• [What you are asked to do]: Return every line from the records below that has the word "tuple".

• [Dataset entries]:
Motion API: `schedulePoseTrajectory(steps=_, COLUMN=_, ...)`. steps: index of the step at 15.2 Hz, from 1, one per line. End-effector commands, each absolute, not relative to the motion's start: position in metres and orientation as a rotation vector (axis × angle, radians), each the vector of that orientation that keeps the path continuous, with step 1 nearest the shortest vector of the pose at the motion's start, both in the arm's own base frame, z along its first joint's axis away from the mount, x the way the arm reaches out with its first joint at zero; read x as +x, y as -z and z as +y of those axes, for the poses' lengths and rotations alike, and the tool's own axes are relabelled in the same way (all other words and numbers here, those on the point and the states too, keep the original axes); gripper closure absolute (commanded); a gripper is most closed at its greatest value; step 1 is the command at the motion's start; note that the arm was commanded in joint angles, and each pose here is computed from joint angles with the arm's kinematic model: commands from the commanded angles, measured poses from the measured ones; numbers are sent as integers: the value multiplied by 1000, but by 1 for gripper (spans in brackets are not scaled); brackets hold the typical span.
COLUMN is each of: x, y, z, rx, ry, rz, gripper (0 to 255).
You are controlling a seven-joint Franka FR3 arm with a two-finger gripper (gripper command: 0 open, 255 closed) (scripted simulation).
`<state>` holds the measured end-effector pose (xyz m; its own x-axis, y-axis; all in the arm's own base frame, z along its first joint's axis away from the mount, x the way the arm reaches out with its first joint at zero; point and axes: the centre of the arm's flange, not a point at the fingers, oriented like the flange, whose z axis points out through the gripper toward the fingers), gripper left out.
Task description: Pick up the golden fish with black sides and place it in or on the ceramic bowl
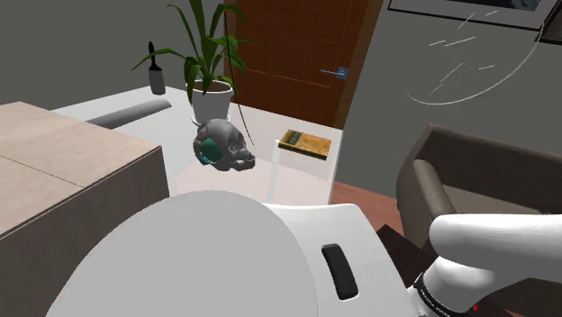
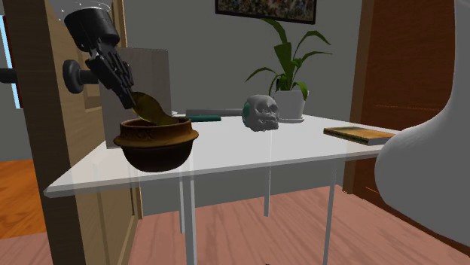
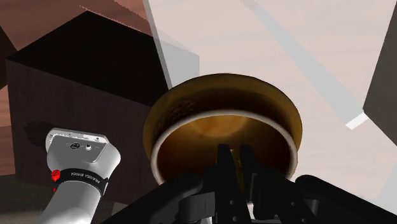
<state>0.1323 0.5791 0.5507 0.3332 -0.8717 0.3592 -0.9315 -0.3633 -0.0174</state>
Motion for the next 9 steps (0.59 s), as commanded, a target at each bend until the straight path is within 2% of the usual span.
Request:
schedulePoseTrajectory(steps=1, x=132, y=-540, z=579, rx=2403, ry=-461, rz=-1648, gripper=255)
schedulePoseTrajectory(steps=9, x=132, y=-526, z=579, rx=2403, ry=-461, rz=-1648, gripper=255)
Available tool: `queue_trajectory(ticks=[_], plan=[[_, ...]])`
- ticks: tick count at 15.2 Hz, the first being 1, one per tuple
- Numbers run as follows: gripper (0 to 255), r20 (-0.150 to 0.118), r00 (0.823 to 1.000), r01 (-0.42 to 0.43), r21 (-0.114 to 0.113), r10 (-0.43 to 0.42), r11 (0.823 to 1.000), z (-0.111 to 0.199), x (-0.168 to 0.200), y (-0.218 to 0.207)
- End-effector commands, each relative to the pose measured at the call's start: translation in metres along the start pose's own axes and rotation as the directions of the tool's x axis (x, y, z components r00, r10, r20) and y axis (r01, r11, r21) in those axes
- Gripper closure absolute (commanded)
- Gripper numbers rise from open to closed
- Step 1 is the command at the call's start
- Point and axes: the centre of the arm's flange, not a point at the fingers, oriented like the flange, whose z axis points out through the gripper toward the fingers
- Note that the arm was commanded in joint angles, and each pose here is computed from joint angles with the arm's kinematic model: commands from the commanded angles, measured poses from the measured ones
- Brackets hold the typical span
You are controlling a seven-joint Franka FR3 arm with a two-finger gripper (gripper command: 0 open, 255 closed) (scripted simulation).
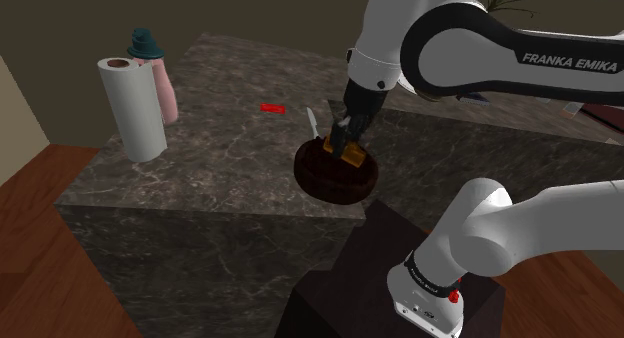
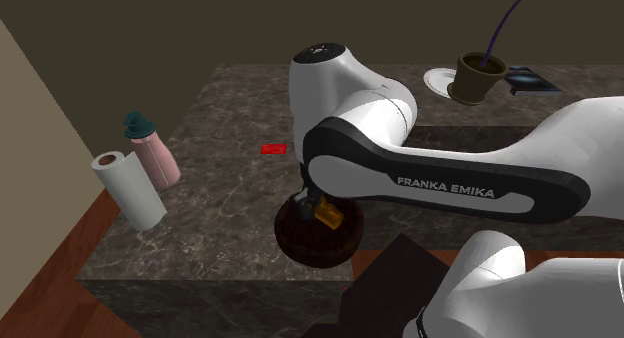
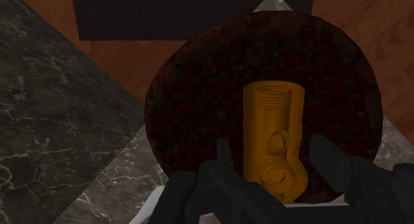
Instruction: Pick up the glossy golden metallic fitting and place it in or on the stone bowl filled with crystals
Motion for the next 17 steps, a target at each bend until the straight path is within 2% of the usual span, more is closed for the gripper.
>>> queue_trajectory(ticks=[1,5,9,17], plan=[[0,0.0,1.0,0.0,0.0,0.0,1.0,0.0,0.0,0.0],[0,0.0,1.0,0.0,0.0,0.0,1.0,0.0,0.0,0.0],[0,0.0,1.0,0.0,0.0,0.0,1.0,-0.05,0.0,0.0],[0,0.0,1.0,0.0,0.0,0.0,1.0,-0.05,0.0,0.0]])
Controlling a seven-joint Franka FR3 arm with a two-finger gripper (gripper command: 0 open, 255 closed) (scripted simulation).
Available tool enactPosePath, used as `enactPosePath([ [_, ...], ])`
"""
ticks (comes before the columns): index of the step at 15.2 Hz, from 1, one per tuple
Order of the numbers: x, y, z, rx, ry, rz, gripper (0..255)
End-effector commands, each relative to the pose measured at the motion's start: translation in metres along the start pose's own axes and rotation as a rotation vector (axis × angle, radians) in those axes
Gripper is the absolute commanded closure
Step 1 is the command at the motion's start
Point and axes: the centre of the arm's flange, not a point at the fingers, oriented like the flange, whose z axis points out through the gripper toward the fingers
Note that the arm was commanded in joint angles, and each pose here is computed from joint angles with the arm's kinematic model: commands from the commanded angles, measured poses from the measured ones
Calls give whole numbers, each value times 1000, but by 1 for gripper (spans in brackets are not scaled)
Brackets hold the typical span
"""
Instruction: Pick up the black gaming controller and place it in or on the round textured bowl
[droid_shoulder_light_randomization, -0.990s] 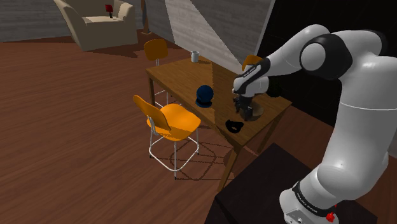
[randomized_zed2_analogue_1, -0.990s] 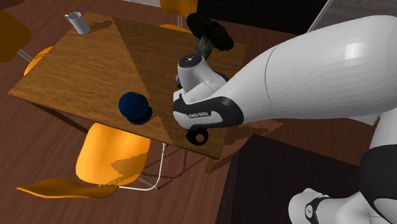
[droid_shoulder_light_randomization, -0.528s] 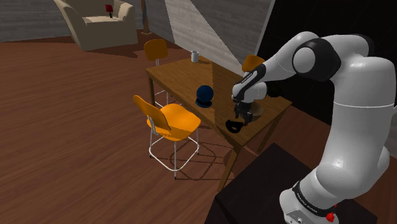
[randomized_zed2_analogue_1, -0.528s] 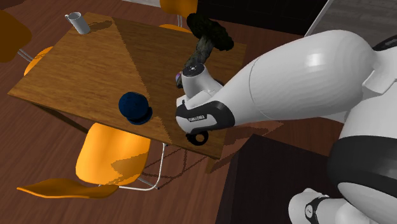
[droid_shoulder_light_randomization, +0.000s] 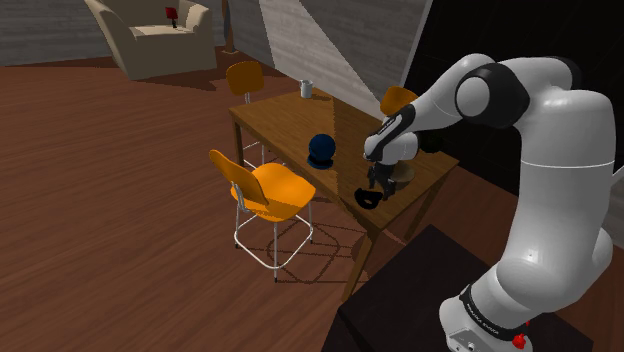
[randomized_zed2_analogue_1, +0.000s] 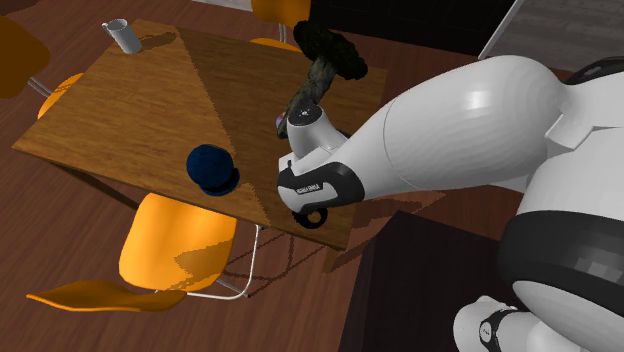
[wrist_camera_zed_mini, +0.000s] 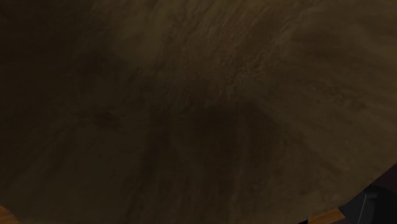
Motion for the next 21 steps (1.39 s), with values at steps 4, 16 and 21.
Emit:
enactPosePath([
  [4, 0, 0, 0, 1, 0, 1, 255],
  [16, 0, -4, -26, 1, 0, 1, 255],
  [21, 1, -9, -52, 1, 0, 1, 255],
])
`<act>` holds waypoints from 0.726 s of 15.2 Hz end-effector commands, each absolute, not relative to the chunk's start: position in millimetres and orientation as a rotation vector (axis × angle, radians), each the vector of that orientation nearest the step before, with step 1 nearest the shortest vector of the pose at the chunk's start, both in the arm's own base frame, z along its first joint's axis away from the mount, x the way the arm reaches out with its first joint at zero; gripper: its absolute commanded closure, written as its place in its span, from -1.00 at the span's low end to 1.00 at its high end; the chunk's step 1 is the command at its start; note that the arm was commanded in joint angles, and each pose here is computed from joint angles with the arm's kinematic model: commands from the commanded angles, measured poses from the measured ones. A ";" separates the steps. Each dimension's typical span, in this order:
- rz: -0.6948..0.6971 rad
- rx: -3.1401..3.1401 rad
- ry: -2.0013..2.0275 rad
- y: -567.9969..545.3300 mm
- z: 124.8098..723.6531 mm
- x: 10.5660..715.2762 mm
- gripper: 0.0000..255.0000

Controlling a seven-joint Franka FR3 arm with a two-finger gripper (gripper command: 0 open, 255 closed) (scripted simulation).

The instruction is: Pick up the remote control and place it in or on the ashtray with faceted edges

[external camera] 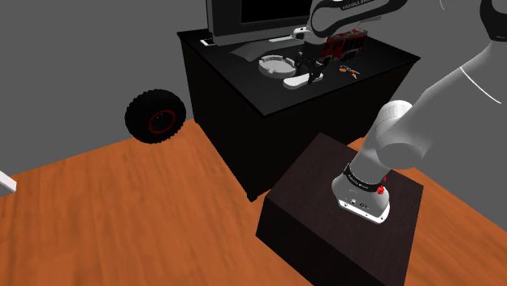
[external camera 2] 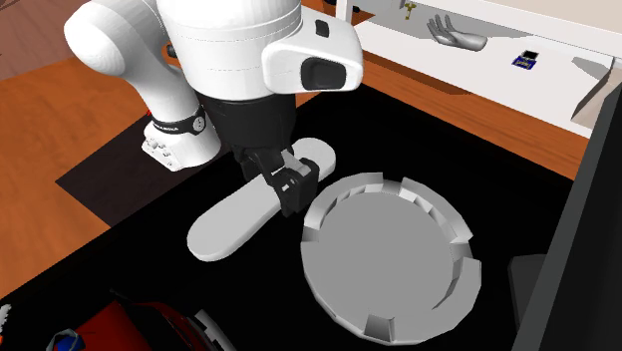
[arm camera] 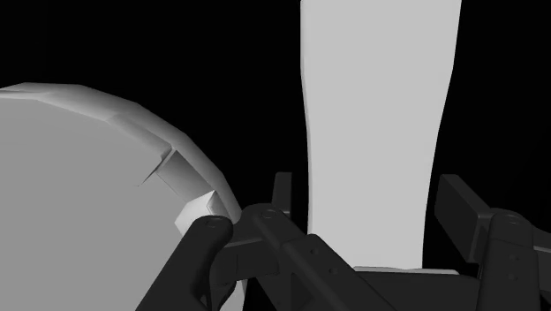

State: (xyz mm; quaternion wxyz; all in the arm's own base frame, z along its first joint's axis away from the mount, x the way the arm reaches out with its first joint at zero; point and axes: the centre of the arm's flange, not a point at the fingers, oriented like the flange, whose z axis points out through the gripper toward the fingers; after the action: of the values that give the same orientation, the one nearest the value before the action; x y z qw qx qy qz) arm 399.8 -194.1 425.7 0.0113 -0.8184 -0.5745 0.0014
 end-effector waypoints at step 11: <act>0.004 -2.553 -1.792 -194.2 457.5 399.9 1.00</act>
State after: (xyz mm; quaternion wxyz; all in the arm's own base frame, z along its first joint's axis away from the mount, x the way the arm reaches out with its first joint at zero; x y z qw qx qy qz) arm 400.8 -195.1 451.5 0.0111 -0.8184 -0.5745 0.0013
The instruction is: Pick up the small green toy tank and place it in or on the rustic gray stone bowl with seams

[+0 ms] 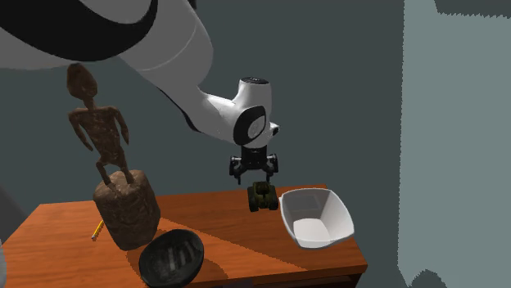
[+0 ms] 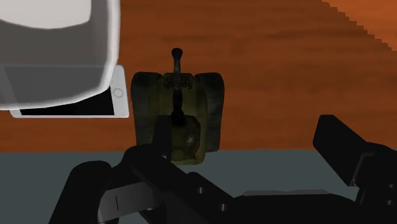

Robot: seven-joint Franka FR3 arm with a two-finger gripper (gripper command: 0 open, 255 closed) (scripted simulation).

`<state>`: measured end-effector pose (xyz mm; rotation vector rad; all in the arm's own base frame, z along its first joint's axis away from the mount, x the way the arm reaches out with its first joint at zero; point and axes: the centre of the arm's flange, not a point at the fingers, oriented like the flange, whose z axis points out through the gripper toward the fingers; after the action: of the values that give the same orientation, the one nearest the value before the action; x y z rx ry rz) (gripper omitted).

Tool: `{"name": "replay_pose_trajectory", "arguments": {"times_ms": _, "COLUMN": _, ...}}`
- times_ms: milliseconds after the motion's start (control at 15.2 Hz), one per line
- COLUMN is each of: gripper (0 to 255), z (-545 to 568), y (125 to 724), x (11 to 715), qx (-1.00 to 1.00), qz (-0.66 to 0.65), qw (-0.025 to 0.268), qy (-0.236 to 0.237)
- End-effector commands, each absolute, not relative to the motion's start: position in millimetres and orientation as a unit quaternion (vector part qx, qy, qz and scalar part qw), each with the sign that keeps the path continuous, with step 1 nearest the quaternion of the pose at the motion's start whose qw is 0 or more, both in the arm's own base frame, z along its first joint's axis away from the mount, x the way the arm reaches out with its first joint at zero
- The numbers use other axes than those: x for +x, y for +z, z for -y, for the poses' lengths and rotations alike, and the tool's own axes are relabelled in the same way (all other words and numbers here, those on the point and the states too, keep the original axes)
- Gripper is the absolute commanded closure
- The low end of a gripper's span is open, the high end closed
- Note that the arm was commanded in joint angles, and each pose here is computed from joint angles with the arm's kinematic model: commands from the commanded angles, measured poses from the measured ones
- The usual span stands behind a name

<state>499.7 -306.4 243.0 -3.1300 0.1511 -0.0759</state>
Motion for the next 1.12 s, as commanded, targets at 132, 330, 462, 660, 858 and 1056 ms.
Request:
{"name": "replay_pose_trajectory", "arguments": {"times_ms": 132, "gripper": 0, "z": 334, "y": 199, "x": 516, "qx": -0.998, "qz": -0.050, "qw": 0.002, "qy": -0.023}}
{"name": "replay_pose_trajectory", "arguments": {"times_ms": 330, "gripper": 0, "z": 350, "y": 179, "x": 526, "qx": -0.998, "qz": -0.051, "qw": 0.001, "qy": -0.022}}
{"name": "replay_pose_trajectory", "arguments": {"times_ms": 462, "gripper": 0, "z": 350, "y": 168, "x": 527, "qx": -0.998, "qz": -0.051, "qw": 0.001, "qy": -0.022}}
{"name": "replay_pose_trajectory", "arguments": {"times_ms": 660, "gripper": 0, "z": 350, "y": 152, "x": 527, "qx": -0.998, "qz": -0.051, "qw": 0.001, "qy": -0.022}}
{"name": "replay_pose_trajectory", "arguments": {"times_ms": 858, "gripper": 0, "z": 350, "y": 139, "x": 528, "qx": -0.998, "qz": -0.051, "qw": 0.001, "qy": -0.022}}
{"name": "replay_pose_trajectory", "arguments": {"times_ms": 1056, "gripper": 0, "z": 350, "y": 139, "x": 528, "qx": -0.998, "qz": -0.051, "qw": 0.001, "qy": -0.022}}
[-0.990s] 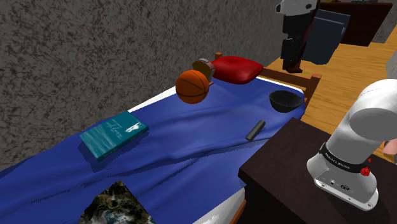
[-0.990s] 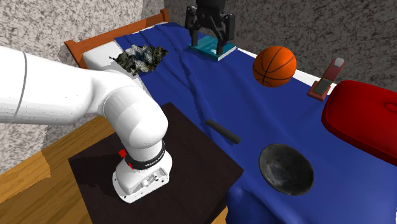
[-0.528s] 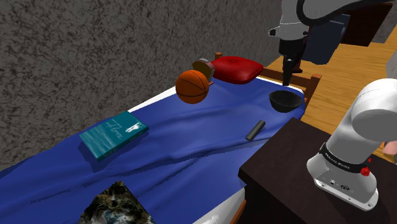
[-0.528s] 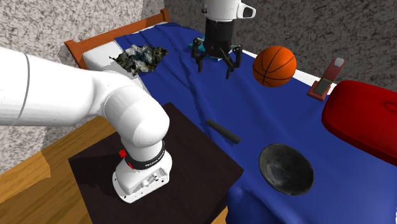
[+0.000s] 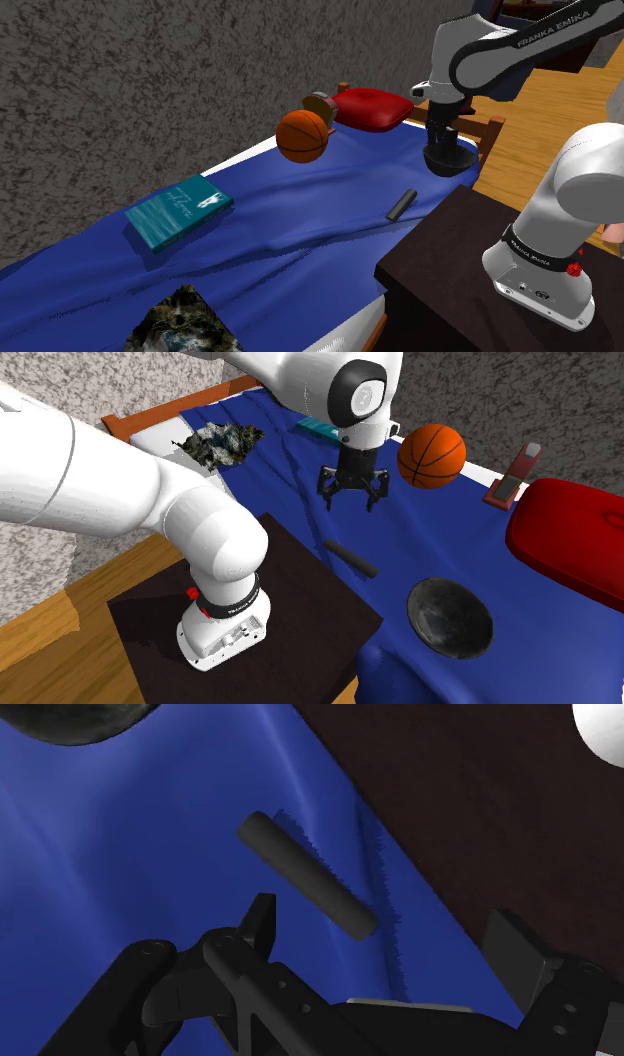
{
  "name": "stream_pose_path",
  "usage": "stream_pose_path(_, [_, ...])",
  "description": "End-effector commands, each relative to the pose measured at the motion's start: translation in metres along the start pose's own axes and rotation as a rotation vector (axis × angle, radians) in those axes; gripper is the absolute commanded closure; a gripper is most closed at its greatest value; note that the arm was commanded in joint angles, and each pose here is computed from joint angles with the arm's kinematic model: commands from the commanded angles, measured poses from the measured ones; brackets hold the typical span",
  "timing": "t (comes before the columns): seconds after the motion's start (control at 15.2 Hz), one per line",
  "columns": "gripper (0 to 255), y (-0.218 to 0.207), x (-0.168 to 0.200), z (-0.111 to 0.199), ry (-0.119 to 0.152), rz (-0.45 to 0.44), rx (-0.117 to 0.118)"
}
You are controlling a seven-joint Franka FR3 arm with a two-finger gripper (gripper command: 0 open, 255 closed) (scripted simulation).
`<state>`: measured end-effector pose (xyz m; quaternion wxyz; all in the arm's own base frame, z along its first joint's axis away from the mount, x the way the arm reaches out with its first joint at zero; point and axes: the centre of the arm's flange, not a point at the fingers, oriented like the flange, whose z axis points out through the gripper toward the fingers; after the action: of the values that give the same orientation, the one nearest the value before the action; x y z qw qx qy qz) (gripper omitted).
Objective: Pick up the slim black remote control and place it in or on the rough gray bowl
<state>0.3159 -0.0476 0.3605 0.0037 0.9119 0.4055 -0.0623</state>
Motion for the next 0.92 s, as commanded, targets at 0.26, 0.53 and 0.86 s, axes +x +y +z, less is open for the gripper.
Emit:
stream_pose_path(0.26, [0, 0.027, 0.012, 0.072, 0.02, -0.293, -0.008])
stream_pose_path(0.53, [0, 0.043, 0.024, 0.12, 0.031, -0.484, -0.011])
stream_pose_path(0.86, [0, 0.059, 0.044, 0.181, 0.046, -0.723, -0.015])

• [Answer box]:
- ticks: tick count at 15.2 Hz, the first being 1, one per tuple
ticks (comes before the columns): index of the step at 15.2 Hz, from 1, one per tuple

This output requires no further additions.